The current analysis is also the first to compare the inter-correlation and predictive power for mortality of Z scores based on the original definition of ABSI (as well as BMI and grip strength) versus ones based on the logarithm of ABSI (or the other measures). In addition to being advocated for ABSI, such log transformation has been considered for regression analyses for variables such as BMI to reduce skewness and improve normality [60,61,62,63]. We found that such transformations do not improve predictive power. Especially for ABSI, the range of values is quite narrow, so that logarithmic transformation typically has little effect on the Z scores. Even for BMI and grip strength, where the range of population values is larger and the distribution is thus more skewed to the right, logarithmic transformation was found not to improve association with mortality hazard. Based on our findings, we postulate that ABSI Z score with or without logarithmic transformation will have very similar associations with adverse outcomes, including mortality. This is subject to verification with other cohorts and outcomes.

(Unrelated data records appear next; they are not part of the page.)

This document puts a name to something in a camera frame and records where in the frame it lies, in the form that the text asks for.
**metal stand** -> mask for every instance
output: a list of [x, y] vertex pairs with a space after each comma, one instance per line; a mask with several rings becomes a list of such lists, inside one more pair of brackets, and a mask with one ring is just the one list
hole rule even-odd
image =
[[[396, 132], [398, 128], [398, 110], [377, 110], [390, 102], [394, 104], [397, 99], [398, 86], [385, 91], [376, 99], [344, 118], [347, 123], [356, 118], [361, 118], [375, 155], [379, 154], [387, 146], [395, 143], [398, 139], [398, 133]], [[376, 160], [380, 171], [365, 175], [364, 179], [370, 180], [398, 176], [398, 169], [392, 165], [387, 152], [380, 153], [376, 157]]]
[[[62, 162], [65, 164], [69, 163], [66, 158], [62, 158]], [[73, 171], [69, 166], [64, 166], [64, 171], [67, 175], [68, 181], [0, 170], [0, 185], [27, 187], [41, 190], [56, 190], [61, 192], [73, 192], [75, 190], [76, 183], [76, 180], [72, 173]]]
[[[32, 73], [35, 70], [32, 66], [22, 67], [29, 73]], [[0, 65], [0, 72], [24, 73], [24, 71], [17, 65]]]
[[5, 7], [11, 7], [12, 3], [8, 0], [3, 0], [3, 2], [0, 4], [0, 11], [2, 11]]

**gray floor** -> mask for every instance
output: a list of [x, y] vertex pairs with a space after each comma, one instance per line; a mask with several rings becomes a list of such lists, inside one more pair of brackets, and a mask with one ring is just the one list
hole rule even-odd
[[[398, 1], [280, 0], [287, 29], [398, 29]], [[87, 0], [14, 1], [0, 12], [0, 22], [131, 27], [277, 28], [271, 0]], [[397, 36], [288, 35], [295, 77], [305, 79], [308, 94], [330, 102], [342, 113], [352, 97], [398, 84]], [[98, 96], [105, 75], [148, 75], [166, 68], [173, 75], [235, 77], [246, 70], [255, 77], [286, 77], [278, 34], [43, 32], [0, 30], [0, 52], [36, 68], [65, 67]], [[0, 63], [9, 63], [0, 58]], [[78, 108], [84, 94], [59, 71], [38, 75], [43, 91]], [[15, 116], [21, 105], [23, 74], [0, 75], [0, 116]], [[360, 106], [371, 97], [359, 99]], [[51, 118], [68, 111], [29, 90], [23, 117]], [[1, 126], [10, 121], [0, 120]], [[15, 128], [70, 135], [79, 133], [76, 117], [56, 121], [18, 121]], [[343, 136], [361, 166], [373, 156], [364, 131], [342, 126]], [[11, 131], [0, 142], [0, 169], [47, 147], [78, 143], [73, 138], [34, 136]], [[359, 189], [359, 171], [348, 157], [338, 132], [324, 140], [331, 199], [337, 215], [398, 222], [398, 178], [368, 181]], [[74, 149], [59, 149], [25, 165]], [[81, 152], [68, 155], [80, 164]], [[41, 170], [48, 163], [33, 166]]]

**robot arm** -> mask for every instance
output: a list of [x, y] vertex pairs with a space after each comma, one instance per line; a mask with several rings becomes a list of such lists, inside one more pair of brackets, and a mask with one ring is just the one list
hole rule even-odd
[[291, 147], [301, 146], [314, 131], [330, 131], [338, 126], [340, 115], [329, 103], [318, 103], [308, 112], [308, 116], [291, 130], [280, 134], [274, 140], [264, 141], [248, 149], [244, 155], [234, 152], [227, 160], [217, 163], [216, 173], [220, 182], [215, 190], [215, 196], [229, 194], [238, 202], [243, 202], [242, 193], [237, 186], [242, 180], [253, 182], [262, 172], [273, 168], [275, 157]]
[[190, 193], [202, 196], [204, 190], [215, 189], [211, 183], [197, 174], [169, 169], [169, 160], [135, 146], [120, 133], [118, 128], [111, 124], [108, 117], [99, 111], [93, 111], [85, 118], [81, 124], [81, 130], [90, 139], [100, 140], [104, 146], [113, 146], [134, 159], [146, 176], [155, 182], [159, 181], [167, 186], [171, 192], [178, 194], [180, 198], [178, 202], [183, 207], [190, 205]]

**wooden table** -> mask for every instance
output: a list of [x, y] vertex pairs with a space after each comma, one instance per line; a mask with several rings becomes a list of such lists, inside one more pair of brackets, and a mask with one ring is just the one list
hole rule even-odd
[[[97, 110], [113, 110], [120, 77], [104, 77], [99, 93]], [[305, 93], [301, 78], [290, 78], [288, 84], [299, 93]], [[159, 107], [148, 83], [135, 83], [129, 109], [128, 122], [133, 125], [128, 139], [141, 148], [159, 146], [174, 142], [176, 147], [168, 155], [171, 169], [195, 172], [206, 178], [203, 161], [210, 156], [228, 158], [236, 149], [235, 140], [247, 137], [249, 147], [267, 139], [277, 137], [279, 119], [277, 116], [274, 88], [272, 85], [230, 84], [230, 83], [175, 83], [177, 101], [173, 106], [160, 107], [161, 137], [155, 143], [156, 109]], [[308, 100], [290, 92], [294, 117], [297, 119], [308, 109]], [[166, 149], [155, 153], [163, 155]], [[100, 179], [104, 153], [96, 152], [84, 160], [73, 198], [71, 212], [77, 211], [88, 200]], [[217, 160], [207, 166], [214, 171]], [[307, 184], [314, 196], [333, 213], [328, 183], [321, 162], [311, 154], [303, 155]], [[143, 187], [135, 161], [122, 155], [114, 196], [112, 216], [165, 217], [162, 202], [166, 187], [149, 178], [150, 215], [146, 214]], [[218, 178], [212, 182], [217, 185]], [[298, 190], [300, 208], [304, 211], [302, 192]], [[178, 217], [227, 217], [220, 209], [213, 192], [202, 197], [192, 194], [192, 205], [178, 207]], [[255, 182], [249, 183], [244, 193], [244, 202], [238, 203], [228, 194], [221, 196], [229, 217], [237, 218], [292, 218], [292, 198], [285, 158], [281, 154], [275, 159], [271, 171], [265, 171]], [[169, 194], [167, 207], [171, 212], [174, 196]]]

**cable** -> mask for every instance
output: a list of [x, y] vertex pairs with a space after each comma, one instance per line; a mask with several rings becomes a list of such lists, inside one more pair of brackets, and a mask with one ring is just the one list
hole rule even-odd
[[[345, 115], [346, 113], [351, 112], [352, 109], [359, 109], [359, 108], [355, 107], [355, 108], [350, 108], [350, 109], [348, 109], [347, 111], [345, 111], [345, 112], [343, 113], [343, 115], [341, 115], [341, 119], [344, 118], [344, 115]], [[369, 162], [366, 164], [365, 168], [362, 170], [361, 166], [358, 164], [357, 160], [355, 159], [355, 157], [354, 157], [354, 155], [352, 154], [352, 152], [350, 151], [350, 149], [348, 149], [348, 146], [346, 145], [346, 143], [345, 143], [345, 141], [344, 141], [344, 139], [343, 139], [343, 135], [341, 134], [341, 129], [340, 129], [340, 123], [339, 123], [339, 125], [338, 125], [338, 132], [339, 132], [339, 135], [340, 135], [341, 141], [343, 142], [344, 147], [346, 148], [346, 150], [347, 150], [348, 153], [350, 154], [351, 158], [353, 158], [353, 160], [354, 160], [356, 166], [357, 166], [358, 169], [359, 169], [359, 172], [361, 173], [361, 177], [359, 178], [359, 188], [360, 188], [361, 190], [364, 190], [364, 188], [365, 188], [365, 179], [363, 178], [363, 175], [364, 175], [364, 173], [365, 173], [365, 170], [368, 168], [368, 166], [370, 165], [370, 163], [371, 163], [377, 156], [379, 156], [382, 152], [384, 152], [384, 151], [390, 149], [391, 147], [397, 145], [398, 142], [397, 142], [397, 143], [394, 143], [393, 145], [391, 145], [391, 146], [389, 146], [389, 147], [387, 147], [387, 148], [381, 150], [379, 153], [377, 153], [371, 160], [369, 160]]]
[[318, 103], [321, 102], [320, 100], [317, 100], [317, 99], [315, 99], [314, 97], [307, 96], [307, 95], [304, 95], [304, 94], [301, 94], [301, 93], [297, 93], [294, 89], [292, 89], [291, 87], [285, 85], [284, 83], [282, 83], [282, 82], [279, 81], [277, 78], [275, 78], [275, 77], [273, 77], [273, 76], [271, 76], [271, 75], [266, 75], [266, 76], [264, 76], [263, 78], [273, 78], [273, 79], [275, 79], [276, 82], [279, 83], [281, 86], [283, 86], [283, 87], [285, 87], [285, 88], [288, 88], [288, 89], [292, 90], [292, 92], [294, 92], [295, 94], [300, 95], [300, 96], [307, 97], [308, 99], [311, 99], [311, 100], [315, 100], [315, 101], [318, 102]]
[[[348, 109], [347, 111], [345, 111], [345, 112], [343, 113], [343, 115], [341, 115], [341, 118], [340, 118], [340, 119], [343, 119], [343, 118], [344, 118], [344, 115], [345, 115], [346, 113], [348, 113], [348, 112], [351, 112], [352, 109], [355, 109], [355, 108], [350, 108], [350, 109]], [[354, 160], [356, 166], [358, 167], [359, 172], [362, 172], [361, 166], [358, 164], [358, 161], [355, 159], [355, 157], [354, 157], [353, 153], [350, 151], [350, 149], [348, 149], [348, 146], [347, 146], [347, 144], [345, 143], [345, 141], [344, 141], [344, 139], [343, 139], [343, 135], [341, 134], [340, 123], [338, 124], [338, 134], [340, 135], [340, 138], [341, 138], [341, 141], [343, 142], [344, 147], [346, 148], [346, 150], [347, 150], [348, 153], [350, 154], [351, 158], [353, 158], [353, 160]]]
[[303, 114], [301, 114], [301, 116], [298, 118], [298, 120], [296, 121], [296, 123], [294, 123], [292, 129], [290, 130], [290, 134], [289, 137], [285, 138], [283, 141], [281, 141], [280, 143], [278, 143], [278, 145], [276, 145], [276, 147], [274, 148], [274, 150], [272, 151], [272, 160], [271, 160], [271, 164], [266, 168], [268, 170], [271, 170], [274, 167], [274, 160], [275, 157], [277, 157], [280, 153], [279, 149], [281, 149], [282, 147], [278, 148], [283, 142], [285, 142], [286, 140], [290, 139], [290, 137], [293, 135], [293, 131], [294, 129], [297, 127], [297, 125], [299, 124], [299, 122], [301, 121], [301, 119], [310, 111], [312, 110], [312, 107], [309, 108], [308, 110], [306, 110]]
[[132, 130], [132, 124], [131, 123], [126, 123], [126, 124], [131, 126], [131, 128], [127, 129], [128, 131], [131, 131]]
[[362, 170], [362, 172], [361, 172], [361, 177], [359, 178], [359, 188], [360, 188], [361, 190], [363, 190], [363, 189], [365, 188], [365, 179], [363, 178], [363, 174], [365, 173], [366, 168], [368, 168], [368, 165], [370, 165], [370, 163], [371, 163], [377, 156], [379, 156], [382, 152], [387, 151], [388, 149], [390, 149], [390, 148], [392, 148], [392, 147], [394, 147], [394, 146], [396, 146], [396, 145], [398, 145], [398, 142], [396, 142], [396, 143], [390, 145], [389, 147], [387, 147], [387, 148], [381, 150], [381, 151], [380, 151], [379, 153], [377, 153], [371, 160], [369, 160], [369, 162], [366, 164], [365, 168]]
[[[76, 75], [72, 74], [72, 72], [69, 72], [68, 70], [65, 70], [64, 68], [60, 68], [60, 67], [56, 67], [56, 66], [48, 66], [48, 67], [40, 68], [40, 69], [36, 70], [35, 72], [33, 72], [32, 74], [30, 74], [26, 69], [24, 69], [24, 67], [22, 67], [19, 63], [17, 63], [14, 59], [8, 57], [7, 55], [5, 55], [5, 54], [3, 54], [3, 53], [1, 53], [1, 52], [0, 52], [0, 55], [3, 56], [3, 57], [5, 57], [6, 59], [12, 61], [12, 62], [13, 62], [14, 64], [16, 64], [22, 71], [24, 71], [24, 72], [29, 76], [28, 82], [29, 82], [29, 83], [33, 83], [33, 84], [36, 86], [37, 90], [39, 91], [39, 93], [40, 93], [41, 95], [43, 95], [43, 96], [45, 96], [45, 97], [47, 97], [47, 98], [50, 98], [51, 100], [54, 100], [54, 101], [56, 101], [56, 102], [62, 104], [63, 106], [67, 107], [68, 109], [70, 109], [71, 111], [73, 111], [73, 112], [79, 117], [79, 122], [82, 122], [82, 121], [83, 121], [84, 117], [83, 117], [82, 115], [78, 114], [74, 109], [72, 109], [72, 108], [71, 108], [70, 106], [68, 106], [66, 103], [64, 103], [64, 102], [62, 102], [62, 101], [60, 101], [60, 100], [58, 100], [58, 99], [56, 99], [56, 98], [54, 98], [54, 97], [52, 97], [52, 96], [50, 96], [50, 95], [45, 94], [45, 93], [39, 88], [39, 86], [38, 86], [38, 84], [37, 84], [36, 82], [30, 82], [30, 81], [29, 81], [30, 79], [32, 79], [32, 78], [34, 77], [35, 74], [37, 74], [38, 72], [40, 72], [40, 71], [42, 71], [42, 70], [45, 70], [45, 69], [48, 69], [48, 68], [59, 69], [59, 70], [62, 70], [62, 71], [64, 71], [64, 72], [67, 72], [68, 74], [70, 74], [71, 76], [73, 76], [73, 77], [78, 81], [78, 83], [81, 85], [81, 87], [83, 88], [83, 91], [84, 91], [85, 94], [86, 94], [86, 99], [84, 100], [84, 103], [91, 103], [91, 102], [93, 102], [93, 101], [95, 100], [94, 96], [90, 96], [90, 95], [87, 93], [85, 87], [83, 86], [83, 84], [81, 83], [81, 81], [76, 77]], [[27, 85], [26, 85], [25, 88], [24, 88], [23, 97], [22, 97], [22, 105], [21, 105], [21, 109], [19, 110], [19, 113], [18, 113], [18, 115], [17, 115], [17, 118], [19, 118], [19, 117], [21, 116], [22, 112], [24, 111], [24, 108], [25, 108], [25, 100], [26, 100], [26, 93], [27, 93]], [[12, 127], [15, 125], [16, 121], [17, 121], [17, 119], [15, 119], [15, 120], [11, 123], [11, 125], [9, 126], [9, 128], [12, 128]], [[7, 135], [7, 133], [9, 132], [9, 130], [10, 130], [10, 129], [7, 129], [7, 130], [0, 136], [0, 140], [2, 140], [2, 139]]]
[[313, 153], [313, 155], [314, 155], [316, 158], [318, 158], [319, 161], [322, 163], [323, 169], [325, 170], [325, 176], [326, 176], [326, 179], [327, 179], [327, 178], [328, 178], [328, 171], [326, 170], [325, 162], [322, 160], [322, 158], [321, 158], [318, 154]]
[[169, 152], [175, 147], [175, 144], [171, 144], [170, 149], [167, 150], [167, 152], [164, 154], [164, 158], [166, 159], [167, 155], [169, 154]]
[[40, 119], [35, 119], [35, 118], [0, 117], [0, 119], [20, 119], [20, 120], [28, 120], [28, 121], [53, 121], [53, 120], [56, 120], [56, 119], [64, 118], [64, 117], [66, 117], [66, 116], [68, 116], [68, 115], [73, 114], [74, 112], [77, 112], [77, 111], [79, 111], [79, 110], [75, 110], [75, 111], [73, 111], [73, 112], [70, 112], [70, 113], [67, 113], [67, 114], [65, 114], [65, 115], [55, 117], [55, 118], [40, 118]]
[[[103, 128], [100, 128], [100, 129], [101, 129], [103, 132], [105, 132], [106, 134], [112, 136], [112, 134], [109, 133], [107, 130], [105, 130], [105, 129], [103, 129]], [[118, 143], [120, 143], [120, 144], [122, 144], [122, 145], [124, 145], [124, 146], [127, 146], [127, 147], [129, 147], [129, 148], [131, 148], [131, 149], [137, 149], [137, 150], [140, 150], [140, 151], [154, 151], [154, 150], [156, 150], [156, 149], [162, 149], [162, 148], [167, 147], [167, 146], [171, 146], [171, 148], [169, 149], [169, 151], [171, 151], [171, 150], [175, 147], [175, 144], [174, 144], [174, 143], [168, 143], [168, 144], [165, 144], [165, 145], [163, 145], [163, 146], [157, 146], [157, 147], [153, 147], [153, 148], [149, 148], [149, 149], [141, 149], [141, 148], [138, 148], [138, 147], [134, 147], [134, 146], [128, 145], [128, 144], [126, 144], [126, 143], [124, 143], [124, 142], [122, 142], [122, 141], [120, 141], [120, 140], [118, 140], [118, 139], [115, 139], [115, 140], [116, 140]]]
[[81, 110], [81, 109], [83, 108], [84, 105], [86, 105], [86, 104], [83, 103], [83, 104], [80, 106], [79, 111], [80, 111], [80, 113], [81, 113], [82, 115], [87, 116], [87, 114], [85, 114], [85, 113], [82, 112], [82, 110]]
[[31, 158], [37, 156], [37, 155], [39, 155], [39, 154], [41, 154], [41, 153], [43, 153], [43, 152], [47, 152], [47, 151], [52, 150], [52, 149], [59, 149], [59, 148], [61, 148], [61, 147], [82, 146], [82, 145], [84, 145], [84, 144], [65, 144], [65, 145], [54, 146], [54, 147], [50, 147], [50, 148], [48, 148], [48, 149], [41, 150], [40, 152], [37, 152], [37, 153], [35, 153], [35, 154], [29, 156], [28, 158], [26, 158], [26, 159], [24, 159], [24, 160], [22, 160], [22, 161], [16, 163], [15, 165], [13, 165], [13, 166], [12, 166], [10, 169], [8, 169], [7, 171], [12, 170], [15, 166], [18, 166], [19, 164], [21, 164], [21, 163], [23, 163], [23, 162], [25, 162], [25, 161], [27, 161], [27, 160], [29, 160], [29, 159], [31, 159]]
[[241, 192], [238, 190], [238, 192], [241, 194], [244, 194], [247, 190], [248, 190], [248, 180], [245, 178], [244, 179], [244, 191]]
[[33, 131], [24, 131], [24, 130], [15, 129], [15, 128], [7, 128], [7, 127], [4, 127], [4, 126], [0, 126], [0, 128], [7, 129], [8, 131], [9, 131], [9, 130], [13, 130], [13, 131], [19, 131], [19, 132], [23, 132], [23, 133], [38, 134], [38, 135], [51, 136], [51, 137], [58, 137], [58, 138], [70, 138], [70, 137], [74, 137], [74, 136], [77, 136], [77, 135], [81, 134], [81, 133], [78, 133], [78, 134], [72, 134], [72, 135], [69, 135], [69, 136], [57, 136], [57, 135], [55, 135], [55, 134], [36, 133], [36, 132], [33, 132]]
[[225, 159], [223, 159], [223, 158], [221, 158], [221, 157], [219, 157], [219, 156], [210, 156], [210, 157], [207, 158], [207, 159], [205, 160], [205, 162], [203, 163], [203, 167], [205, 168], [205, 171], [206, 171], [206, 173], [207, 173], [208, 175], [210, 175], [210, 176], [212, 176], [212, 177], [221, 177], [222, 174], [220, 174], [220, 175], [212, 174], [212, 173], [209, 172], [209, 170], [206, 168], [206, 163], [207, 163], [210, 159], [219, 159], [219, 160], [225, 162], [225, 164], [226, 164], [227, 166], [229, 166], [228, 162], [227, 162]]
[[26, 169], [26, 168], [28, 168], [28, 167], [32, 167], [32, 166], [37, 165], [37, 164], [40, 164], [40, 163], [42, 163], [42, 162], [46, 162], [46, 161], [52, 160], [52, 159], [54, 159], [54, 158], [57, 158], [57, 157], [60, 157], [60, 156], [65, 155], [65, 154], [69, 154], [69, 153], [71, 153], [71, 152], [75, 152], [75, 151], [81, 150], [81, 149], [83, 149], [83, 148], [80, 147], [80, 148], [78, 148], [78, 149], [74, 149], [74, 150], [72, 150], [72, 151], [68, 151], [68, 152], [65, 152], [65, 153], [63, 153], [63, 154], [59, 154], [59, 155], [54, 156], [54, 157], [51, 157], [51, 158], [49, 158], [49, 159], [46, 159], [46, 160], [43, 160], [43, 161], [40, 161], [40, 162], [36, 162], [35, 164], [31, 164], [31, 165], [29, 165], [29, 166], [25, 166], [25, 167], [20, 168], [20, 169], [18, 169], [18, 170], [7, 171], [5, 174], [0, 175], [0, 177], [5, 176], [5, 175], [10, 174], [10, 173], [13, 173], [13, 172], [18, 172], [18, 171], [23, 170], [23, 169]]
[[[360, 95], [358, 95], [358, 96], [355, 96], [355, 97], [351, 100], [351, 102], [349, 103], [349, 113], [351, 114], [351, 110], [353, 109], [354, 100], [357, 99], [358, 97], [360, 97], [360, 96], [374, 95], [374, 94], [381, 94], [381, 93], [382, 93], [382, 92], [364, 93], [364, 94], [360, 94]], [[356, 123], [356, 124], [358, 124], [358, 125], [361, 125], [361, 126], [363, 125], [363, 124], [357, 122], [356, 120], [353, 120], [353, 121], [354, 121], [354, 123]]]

4.4. Strengths and Limitations

Strengths of the current study include using a large nationally representative population sample that enabled fairly precise determination of the associations between BMI, ABSI, and grip strength. Limitations include the limited number of deaths due to short follow-up (which may explain lack of significant association of mortality hazard with BMI in this study, unlike other studies which show a U-shaped nonlinear association), lack of DEXA body composition (which is available for some earlier NHANES cohorts [64,65]) to correlate with anthropometrics and grip strength, and lack of hip measurements, which form another potential anthropometric mortality predictor [49] and which could also be investigated for associations with grip strength and sarcopenia. We also considered a general adult population, and did not specifically quantify interactions of the associations we found with risk factors and comorbidities; additional studies could help verify the generalizability of our results to the disproportionately older populations with acute or chronic conditions who are most vulnerable to sarcopenia and frailty.

5. Conclusions

We demonstrate the expected statistical independence of ABSI and BMI and the predictive value of ABSI for grip strength in a well characterized population sample. The relationships hold after Z score transformations for sex and age, with little advantage accruing from log transforming the data. Subsequent mortality was most strongly associated with low grip strength, as well as with elevated ABSI. Combining basic anthropometrics with grip strength may better identify meaningful individual mortality hazard in research studies and clinical practice.